The global transportation and logistics services giant began centralizing and consolidating IT infrastructure and services six years ago, building a massive computing supercenter in Kuala Lumpur to manage IT for most of its operations in the Asia-Pacific and emerging markets, Kifer says. Two years ago, DHL opened a supercenter in Scottsdale, Ariz., to consolidate IT for the United States, Canada, and parts of Central and South America; and this year, the company set up a supercenter in Prague to condense IT for most of Europe and the Mediterranean.
While centralization drove down costs, it did make it harder for business units to ensure that IT spending was in sync with business strategy. “It was difficult to get the right people from the business together with the right people from IT to define project requirements in a manner that was suitable for design and specification,” Kifer says. Multiple iterations of project requirement specs were continually shifting between the business and IT (because of their remoteness to each other), adding cost and time to project lifecycles, he says.
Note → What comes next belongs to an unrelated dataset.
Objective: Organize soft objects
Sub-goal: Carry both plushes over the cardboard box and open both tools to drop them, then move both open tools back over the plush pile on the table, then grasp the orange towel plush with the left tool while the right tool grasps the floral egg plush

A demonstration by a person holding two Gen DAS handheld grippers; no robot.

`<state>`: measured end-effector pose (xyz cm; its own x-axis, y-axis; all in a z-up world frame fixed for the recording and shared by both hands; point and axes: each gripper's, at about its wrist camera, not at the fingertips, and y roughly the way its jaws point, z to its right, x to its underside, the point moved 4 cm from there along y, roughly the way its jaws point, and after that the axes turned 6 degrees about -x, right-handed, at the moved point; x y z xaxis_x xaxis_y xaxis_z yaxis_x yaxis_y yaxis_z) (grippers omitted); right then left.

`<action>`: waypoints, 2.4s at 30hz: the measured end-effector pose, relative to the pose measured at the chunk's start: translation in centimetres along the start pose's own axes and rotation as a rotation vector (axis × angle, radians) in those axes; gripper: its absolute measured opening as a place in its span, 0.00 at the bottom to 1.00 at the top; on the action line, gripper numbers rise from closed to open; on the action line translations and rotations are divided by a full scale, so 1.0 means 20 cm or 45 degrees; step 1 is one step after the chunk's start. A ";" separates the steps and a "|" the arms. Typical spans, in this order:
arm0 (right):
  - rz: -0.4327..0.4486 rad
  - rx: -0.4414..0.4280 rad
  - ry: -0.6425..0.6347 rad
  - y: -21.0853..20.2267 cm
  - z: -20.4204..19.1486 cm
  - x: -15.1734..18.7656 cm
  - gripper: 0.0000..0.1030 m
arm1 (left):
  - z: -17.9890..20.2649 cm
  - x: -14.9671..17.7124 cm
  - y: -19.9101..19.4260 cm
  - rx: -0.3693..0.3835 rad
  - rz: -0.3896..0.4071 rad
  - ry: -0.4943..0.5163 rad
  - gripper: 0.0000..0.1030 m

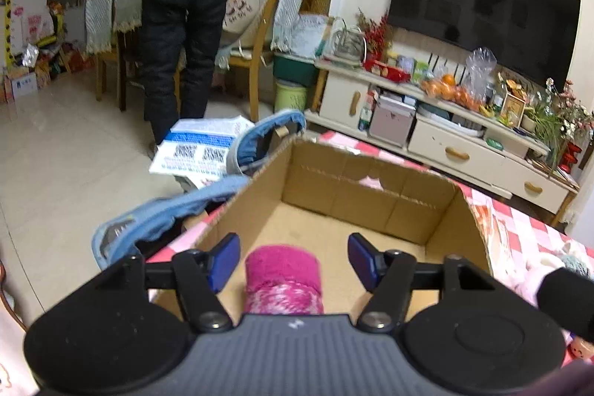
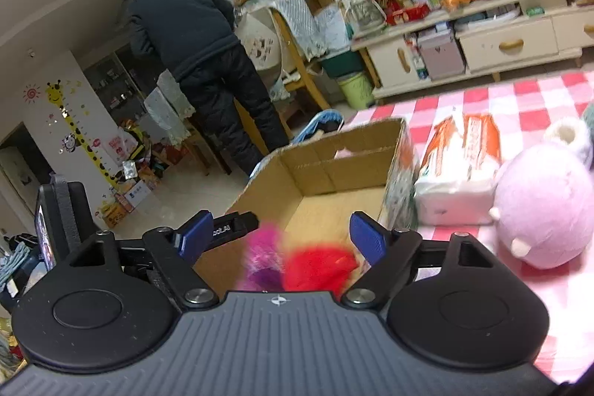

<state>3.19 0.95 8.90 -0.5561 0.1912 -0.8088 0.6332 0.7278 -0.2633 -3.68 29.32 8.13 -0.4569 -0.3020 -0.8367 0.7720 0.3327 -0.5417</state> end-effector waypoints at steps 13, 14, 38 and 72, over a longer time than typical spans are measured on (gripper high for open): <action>0.083 0.199 -0.020 -0.15 0.09 0.07 0.99 | 0.14 0.04 -0.07 0.073 0.124 0.059 0.75; 0.085 0.211 -0.027 -0.17 0.10 0.09 0.99 | 0.16 0.06 -0.08 0.088 0.150 0.075 0.75; 0.178 0.530 -0.199 -0.38 0.24 0.10 1.00 | 0.34 0.10 -0.10 0.068 0.421 0.325 0.79; 0.354 0.841 -0.120 -0.81 0.50 0.11 1.00 | 1.01 0.37 -0.32 0.450 0.215 0.543 0.92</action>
<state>-2.98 -16.92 6.13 -0.2972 0.2321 -0.9262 0.9543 0.1044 -0.2800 -3.09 6.84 7.10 -0.3957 0.1408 -0.9075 0.9169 0.0041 -0.3992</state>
Today DHL has embarked on an IT transformation that aims to give it the best of both worlds. The arrangement separates the supply side of DHL’s IT organization from the demand side, and it puts IT demand management under the business’s control. “Demand CIOs” report to regional CEOs and manage the region’s IT budget, Kifer says, to better align IT spending with business strategy. The demand-management function—Express Business IT (EbIT)—is staffed by IT employees who were previously focused on demand-management aspects of IT.Under the new model, Kifer says, DHL will be able to reap the cost savings of its centralized computing supercenters—and the alignment benefits of having IT closely tied to regional operations. All regions of DHL are adopting this organizational model. While regional teams are in charge of implementing the EbIT functions within their regions, Kifer says, a “thin global group” under a single CIO is coordinating to ensure a consistent approach, standards, processes and tools from region to region. DHL also has a global corporate transformation office supporting this initiative.
For many employees, the reorganization means a dramatic change in roles, reporting relationships and processes, Kifer says. DHL’s change-management plan emphasizes education and training to help employees understand the benefits of these changes to the company as a whole—and to them personally. –S.K.